── Data segment ──

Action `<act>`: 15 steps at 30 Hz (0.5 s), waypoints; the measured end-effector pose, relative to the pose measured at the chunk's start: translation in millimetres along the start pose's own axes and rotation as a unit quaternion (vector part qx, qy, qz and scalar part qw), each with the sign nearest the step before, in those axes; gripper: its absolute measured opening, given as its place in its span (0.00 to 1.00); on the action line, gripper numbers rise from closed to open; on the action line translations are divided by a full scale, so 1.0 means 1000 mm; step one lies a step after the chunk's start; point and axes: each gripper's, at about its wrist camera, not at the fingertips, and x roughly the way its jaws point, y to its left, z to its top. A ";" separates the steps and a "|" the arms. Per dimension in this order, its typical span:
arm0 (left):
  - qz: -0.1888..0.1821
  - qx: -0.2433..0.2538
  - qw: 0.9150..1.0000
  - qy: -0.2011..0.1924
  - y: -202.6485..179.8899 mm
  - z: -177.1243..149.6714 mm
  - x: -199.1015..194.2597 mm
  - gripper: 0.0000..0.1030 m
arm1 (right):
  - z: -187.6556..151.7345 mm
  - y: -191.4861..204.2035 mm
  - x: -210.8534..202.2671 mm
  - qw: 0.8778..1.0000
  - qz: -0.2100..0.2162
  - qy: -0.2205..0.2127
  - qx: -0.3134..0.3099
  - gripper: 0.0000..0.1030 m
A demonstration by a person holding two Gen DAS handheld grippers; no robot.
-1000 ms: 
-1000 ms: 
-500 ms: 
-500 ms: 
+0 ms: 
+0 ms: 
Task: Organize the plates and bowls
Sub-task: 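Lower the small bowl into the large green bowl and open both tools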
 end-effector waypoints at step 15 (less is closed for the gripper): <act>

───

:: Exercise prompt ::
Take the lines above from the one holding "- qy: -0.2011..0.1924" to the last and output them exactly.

:: Expected output ::
  - qy: -0.2011..0.1924
  - y: -202.6485..179.8899 mm
  - z: -177.1243..149.6714 mm
  - x: -199.1015..194.2597 mm
  - gripper: 0.0000..0.1030 m
arm1 (right):
  - z: -187.6556..151.7345 mm
  - y: -191.4861..204.2035 mm
  - x: -210.8534..202.2671 mm
  - qw: 0.8778..1.0000
  - qz: -0.2100..0.2162
  - qy: -0.2205..0.2127
  - qx: -0.3134..0.3099
  - gripper: 0.0000..0.1030 m
A demonstration by a person holding two Gen DAS handheld grippers; no robot.
-1000 ms: 
-1000 ms: 
-500 ms: 
-500 ms: 
+0 ms: 
+0 ms: 
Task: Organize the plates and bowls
Sub-task: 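Lower the small bowl into the large green bowl and open both tools
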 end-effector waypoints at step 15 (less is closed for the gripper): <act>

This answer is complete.